China’s statement came on June 3 in response to a joint communication on arbitrary detentions and rights to freedom of peaceful assembly issued by the Chair-Rapporteur of the Working Group on Arbitrary Detention and the United Nations Human Rights Council Special Rapporteurs.

The UN Human Rights Council is holding its 23rd regular session from May 27 to June 14 at the Palais des Nations in Geneva.

The Chinese representative further added that any form of demonstration perceived as harmful to the interests of the state, society or community by the Chinese authority will not be permitted.

On November 26, 2012, over a thousand Tibetan students from the Chabcha Sorig Lobling School staged a major protest rally against the Chinese government, raising slogans calling for freedom, equality of nationalities, freedom of language, respect for truth, and re-establishment of governance.

Chinese armed forces used violent force to break up the demonstration, injuring many young protesters and hospitalizing around 20 students.

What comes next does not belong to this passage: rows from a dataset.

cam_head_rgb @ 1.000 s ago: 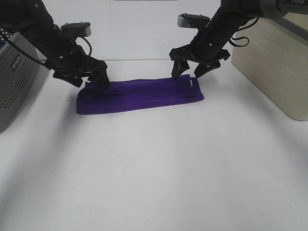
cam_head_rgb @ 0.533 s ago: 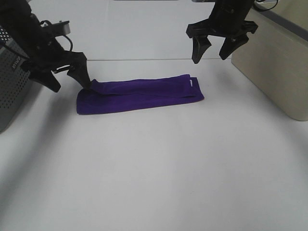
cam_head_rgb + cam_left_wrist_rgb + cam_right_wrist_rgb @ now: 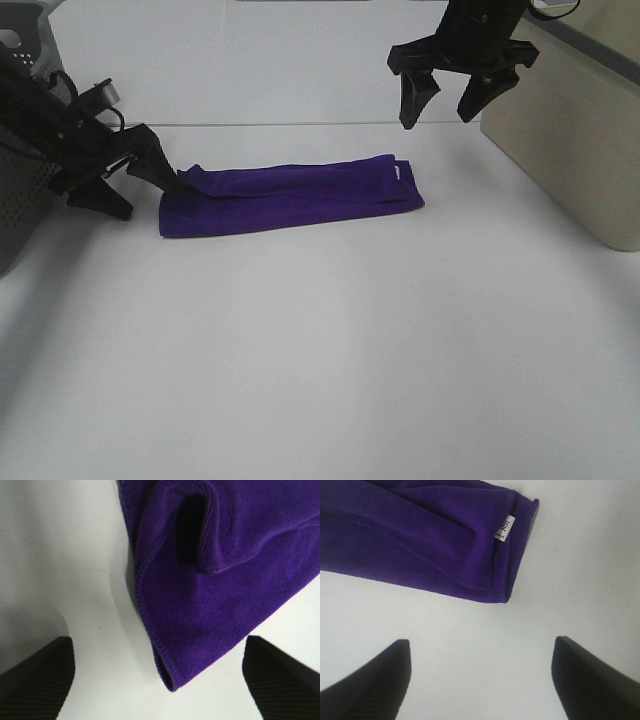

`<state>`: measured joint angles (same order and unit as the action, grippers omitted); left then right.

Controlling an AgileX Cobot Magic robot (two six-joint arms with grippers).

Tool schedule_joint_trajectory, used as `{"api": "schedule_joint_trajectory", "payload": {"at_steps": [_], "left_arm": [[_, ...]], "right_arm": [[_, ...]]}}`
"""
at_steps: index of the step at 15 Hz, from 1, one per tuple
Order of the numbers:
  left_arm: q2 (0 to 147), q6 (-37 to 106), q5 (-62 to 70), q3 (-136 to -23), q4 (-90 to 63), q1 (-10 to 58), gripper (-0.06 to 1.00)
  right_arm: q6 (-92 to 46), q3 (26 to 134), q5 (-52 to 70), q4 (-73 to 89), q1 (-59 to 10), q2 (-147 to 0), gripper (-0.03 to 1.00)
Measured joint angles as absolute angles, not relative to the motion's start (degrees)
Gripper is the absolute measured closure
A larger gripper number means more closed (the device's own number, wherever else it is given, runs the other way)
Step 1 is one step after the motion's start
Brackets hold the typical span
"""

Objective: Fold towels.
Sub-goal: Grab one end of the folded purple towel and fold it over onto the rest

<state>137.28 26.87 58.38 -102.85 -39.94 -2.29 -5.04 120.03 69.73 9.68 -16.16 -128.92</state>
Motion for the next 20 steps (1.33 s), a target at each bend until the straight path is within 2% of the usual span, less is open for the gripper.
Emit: {"api": "schedule_joint_trajectory", "payload": {"at_steps": [5,11,13,14,16,17,20], "left_arm": [[139.9,27.9,58.3,-103.7,-45.8,-1.8,0.13],[142.6,24.4,53.6,-108.0,-46.5,6.9,0.19],[144.3,20.7,53.1,-111.9,-43.3,9.9,0.32],[144.9,19.6,52.5,-113.0,-41.8,10.7,0.46],[145.8,19.1,51.7,-113.4,-40.9,11.2,0.8],[145.9,19.1,51.6,-113.4,-40.7,11.2,0.92],[145.4,19.1,52.6,-113.7,-37.9,11.1,0.93]], "right_arm": [[-4.9,120.0,69.7,9.7,-16.2,-128.9,0.2],[-4.8,120.0,69.7,9.8,-16.2,-128.6,0.2],[-4.8,120.0,69.8,9.8,-16.2,-128.2,0.2],[-4.8,120.0,69.8,9.8,-16.2,-128.1,0.2],[-4.8,120.0,69.8,9.8,-16.2,-127.3,0.2],[-4.8,120.0,69.8,9.8,-16.2,-126.7,0.2],[-4.8,120.0,69.8,9.8,-16.2,-125.9,0.2]]}}
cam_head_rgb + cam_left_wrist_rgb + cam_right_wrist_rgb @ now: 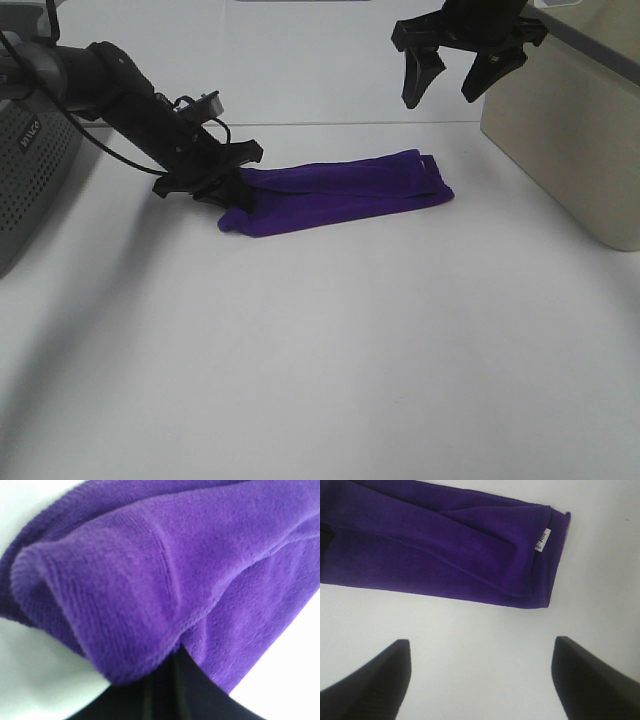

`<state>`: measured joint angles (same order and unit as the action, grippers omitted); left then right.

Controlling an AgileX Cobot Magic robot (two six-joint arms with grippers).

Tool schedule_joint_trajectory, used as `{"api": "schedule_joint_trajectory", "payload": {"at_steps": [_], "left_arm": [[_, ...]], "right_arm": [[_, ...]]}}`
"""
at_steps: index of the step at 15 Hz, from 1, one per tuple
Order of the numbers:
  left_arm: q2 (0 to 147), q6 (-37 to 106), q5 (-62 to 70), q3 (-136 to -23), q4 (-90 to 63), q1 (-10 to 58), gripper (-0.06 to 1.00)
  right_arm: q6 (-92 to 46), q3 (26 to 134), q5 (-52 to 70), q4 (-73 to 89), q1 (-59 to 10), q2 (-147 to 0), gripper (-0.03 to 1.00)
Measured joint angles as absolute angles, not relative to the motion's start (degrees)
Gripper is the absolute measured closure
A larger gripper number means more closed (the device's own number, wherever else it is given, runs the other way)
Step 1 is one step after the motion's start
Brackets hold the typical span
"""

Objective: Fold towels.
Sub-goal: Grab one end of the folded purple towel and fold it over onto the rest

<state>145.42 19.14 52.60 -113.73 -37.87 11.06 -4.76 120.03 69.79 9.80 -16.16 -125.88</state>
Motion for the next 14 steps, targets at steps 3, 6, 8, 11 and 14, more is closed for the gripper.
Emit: {"api": "schedule_joint_trajectory", "payload": {"at_steps": [3,6,8,11,14], "left_arm": [[139.9,17.8,58.3,-114.5,-26.2,6.5,0.93],[135.4,19.9,59.9,-115.2,-26.8,6.1,0.93],[134.9,22.4,59.4,-116.4,-29.4,9.5,0.93],[135.3,23.1,55.6,-116.7,-30.7,14.8,0.93],[138.3,21.9,50.5,-116.7,-33.2,18.8,0.93]], "right_arm": [[-4.6,120.0,69.8,10.9,-16.2,-121.9,0.2],[-4.6,120.0,69.8,11.7,-16.2,-119.7,0.2],[-4.6,120.0,69.9,12.3,-16.2,-118.3,0.2],[-4.6,120.0,69.9,12.7,-16.2,-117.4,0.2],[-4.6,120.0,69.9,12.8,-16.2,-116.8,0.2]]}}
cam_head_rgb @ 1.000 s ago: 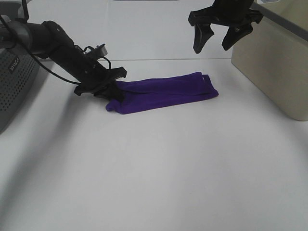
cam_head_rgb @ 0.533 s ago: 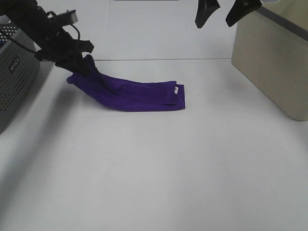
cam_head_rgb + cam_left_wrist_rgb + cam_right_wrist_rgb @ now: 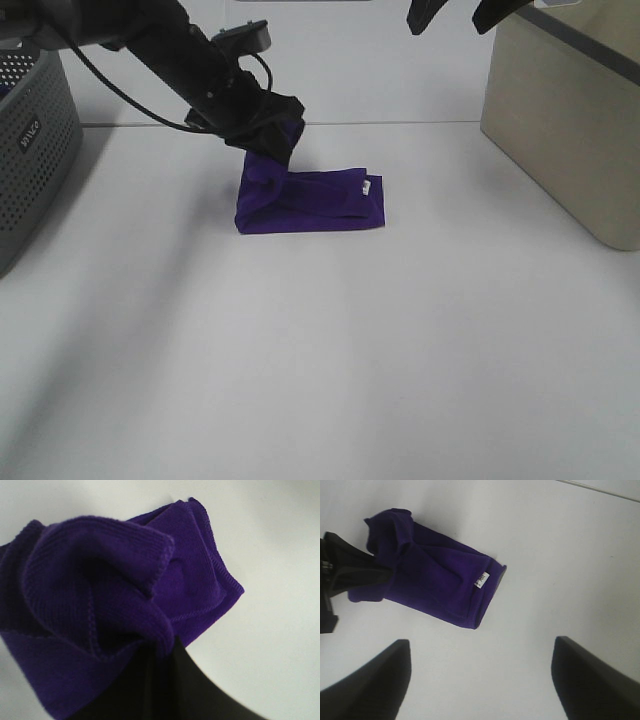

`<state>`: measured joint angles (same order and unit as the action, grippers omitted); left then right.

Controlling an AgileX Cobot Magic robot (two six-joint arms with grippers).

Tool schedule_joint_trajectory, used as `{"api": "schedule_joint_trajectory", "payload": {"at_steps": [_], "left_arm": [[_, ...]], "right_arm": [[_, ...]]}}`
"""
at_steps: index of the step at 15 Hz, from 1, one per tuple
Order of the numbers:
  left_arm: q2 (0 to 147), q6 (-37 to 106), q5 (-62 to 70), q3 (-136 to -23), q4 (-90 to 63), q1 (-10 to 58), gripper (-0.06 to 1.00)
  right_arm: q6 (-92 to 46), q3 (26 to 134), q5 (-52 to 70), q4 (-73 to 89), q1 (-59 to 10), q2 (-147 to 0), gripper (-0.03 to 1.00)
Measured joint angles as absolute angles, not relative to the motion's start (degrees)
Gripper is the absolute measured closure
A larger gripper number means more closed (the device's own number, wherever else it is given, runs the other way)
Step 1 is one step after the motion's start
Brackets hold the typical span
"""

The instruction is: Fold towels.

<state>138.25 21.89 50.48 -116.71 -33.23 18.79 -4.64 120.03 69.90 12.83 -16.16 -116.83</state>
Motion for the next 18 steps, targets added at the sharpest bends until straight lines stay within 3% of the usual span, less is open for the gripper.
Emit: {"api": "schedule_joint_trajectory", "payload": {"at_steps": [1,3,5,7,12,14,18], "left_arm": [[140.0,21.4,47.5,-117.2,-35.4,20.5,0.85],[140.7,21.9,46.9,-118.8,-39.4,22.1,0.53],[140.8,23.1,46.6,-120.4,-41.8,23.4,0.37],[140.9,24.1,48.1,-123.4,-42.8,24.1,0.32],[140.9,23.9,60.0,-133.0,-40.2,21.4,0.31],[140.8,21.2,68.6,-138.5,-30.4,16.8,0.31],[138.8,12.9,69.3,-140.3,-10.7,13.6,0.26]], "right_arm": [[-4.6,120.0,69.9,12.9,-16.2,-116.0,0.2],[-4.6,120.0,70.0,12.9,-16.2,-115.0,0.2],[-4.6,120.0,70.0,12.9,-16.2,-114.1,0.2],[-4.6,120.0,70.0,12.9,-16.2,-113.0,0.2],[-4.7,120.0,70.0,12.9,-16.2,-112.0,0.2],[-5.3,120.0,70.0,12.9,-16.2,-112.0,0.2],[-6.3,120.0,70.0,12.9,-16.2,-112.0,0.2]]}}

The school was subsequently placed under complete lock down and Chinese security forces barred students from meeting their parents and relatives.

The protest were triggered after local Chinese authorities distributed a ten-point political questionnaire to the students, critical of the self-immolation protests in Tibet and gave “patriotic education” sessions that contained disparaging remarks against His Holiness the Dalai Lama.

The Dharamshala based Central Tibetan Administration in a release Wednesday argued that Article IV of the Constitution of the People’s Republic of China stipulates that people of all nationalities have the freedom to use and develop their own spoken and written languages, and to preserve or reform their own ways and customs.

“It is therefore incomprehensible that when Tibetan students protest to protect their constitutional rights, their actions are labelled ‘illegal’ while, at the same time, China illegally reconfigures its own constitutional authority in order to suit a particular definition of national security,” the exile Tibetan administration said.

“It is widely known that China’s inability to redress grievances expressed by Chinese students in 1989 led to an outpouring of resentment that was brutally suppressed on June 4th 1989 in Tiananmen Square. This same suppression has been perpetrated and repeated inside Tibet since its occupation.”